## [WHAT THIS TASK INVOLVES]
Tell me how many lines in the data below hold the string "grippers", and say nothing else.

------------------------------------------------

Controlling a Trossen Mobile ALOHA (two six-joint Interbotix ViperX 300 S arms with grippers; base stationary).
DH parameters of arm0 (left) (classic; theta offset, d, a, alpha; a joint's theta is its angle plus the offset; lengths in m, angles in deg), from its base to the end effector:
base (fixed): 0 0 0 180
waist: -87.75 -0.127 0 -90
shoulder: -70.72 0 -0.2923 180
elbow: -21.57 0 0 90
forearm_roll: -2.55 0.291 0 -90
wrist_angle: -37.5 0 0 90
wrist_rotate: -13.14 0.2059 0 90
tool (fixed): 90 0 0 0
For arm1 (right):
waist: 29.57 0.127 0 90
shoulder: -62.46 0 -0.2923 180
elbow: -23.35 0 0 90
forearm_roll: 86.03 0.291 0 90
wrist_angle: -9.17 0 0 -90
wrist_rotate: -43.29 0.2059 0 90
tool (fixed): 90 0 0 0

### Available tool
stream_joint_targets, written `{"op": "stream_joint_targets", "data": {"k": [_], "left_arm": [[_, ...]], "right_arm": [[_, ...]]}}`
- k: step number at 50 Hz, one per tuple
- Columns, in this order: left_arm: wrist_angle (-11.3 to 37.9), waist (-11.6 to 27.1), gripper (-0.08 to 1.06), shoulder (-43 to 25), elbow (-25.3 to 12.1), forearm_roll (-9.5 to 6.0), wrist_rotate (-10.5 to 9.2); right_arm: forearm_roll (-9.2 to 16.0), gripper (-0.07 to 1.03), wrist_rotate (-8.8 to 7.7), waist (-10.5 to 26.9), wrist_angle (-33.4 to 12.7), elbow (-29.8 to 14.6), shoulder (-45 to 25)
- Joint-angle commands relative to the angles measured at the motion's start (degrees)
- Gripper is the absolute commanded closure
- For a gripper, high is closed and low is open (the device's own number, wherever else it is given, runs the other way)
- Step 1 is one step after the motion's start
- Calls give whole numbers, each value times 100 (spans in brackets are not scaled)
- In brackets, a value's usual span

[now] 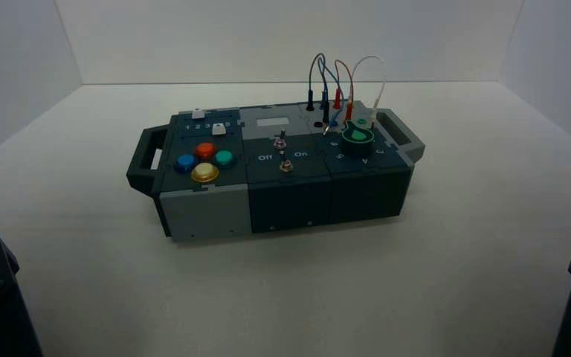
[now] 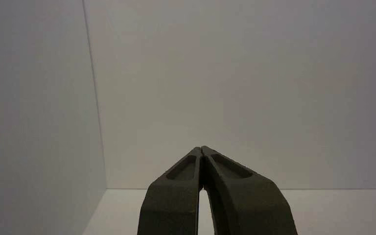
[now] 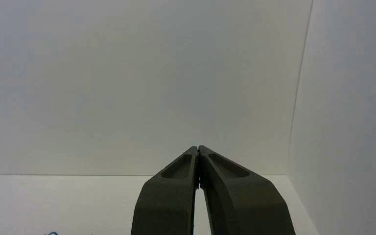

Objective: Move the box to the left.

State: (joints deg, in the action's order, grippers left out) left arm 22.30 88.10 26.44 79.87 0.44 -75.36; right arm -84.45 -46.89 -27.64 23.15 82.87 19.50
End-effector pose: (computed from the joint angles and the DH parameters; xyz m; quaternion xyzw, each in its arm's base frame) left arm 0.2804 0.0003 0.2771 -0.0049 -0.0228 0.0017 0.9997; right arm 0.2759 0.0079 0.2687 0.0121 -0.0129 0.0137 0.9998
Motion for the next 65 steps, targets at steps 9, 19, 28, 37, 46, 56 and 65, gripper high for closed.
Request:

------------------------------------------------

## [YOUR SOLUTION]
2